## Problem requirements
Please repeat the listing in its entirety, without any alteration.

## Dataset excerpt

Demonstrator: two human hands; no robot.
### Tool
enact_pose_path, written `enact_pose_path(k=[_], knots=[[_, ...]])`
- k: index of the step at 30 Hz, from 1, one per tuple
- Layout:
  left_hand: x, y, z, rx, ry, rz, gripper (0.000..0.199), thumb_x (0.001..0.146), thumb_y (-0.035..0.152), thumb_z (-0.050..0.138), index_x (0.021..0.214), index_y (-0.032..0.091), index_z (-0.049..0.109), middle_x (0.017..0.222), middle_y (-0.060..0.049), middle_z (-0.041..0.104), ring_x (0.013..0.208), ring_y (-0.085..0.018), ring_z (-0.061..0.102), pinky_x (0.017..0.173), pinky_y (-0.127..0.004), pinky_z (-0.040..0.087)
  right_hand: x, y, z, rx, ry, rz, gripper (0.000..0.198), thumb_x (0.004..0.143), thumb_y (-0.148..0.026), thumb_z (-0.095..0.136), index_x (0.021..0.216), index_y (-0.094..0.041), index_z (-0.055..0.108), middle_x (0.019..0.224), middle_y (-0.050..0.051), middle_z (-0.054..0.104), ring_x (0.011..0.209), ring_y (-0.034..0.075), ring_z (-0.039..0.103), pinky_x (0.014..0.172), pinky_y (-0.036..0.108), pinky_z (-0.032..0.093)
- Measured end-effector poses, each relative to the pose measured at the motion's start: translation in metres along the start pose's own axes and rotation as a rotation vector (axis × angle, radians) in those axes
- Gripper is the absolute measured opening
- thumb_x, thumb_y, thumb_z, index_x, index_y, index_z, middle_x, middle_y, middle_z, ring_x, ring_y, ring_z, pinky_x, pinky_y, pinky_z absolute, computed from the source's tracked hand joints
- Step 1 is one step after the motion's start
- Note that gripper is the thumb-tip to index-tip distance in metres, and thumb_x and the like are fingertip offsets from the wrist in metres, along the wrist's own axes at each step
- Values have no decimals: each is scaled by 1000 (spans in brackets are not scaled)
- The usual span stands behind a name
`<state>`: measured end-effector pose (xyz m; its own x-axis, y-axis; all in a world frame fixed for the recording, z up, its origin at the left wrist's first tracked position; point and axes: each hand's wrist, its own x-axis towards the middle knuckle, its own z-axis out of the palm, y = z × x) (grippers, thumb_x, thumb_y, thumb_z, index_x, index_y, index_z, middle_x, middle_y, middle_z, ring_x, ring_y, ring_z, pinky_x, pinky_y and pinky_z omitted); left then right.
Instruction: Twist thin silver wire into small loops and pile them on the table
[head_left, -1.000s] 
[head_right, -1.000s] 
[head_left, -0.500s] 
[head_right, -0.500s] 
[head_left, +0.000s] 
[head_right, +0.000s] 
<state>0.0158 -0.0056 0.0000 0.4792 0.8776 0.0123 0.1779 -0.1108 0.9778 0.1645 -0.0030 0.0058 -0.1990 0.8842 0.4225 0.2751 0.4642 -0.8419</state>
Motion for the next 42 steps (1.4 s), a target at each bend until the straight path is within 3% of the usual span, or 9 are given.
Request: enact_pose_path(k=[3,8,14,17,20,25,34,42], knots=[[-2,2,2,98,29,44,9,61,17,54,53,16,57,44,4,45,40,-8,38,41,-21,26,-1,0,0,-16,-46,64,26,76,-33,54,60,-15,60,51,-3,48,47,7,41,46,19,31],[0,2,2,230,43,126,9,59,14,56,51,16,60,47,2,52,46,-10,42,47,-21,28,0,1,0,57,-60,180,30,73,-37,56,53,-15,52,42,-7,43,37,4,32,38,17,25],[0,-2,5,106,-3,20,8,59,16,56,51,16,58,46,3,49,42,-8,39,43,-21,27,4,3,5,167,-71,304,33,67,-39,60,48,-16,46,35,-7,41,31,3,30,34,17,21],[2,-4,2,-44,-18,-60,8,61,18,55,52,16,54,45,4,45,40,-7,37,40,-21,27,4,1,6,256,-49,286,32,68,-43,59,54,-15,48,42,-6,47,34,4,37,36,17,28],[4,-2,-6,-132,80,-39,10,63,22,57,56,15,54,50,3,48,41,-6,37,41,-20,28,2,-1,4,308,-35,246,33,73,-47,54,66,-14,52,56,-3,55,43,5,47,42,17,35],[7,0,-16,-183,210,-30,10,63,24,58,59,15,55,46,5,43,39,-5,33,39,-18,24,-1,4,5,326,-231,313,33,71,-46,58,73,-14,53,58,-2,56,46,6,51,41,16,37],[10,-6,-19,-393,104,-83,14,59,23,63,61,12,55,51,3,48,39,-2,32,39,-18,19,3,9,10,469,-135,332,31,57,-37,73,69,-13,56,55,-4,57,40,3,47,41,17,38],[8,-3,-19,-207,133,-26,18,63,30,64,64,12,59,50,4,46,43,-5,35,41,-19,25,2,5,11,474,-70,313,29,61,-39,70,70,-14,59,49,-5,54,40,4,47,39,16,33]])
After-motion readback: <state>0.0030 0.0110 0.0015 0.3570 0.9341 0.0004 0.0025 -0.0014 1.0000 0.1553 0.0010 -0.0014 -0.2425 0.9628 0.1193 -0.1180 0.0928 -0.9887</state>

## Exercise answer
Demonstrator: two human hands; no robot.
### Tool
enact_pose_path, written `enact_pose_path(k=[_], knots=[[_, ...]])`
- k: index of the step at 30 Hz, from 1, one per tuple
- Layout:
  left_hand: x, y, z, rx, ry, rz, gripper (0.000..0.199), thumb_x (0.001..0.146), thumb_y (-0.035..0.152), thumb_z (-0.050..0.138), index_x (0.021..0.214), index_y (-0.032..0.091), index_z (-0.049..0.109), middle_x (0.017..0.222), middle_y (-0.060..0.049), middle_z (-0.041..0.104), ring_x (0.013..0.208), ring_y (-0.085..0.018), ring_z (-0.061..0.102), pinky_x (0.017..0.173), pinky_y (-0.127..0.004), pinky_z (-0.040..0.087)
  right_hand: x, y, z, rx, ry, rz, gripper (0.000..0.198), thumb_x (0.004..0.143), thumb_y (-0.148..0.026), thumb_z (-0.095..0.136), index_x (0.021..0.216), index_y (-0.094..0.041), index_z (-0.055..0.108), middle_x (0.019..0.224), middle_y (-0.050..0.051), middle_z (-0.054..0.104), ring_x (0.011..0.209), ring_y (-0.034..0.075), ring_z (-0.039..0.103), pinky_x (0.014..0.172), pinky_y (-0.036..0.108), pinky_z (-0.032..0.093)
- Measured end-effector poses, each relative to the pose measured at the motion's start: translation in metres along the start pose's own axes and rotation as a rotation vector (axis × angle, radians) in those axes
- Gripper is the absolute measured opening
- thumb_x, thumb_y, thumb_z, index_x, index_y, index_z, middle_x, middle_y, middle_z, ring_x, ring_y, ring_z, pinky_x, pinky_y, pinky_z absolute, computed from the source's tracked hand joints
- Step 1 is one step after the motion's start
- Note that gripper is the thumb-tip to index-tip distance in metres, and thumb_x and the like are fingertip offsets from the wrist in metres, along the wrist's own axes at each step
- Values have no decimals: each is scaled by 1000 (spans in brackets are not scaled)
- The usual span stands behind a name
`<state>`: measured end-effector pose (xyz m; its own x-axis, y-axis; all in a world frame fixed for the recording, z up, its origin at the left wrist's first tracked position; point and axes: each hand's wrist, its own x-axis towards the middle knuckle, its own z-axis out of the palm, y = z × x) (grippers, thumb_x, thumb_y, thumb_z, index_x, index_y, index_z, middle_x, middle_y, middle_z, ring_x, ring_y, ring_z, pinky_x, pinky_y and pinky_z omitted); left then right.
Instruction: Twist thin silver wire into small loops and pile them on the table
[head_left, -1.000s] 
[head_right, -1.000s] 
[head_left, -0.500s] 
[head_right, -0.500s] 
[head_left, +0.000s] 
[head_right, +0.000s] 
<state>0.0158 -0.0056 0.0000 0.4792 0.8776 0.0123 0.1779 -0.1108 0.9778 0.1645 -0.0030 0.0058 -0.1990 0.8842 0.4225 0.2751 0.4642 -0.8419</state>
Motion for the next 42 steps (1.4 s), a target at each bend until the straight path is within 3% of the usual span, or 9 are given.
Request: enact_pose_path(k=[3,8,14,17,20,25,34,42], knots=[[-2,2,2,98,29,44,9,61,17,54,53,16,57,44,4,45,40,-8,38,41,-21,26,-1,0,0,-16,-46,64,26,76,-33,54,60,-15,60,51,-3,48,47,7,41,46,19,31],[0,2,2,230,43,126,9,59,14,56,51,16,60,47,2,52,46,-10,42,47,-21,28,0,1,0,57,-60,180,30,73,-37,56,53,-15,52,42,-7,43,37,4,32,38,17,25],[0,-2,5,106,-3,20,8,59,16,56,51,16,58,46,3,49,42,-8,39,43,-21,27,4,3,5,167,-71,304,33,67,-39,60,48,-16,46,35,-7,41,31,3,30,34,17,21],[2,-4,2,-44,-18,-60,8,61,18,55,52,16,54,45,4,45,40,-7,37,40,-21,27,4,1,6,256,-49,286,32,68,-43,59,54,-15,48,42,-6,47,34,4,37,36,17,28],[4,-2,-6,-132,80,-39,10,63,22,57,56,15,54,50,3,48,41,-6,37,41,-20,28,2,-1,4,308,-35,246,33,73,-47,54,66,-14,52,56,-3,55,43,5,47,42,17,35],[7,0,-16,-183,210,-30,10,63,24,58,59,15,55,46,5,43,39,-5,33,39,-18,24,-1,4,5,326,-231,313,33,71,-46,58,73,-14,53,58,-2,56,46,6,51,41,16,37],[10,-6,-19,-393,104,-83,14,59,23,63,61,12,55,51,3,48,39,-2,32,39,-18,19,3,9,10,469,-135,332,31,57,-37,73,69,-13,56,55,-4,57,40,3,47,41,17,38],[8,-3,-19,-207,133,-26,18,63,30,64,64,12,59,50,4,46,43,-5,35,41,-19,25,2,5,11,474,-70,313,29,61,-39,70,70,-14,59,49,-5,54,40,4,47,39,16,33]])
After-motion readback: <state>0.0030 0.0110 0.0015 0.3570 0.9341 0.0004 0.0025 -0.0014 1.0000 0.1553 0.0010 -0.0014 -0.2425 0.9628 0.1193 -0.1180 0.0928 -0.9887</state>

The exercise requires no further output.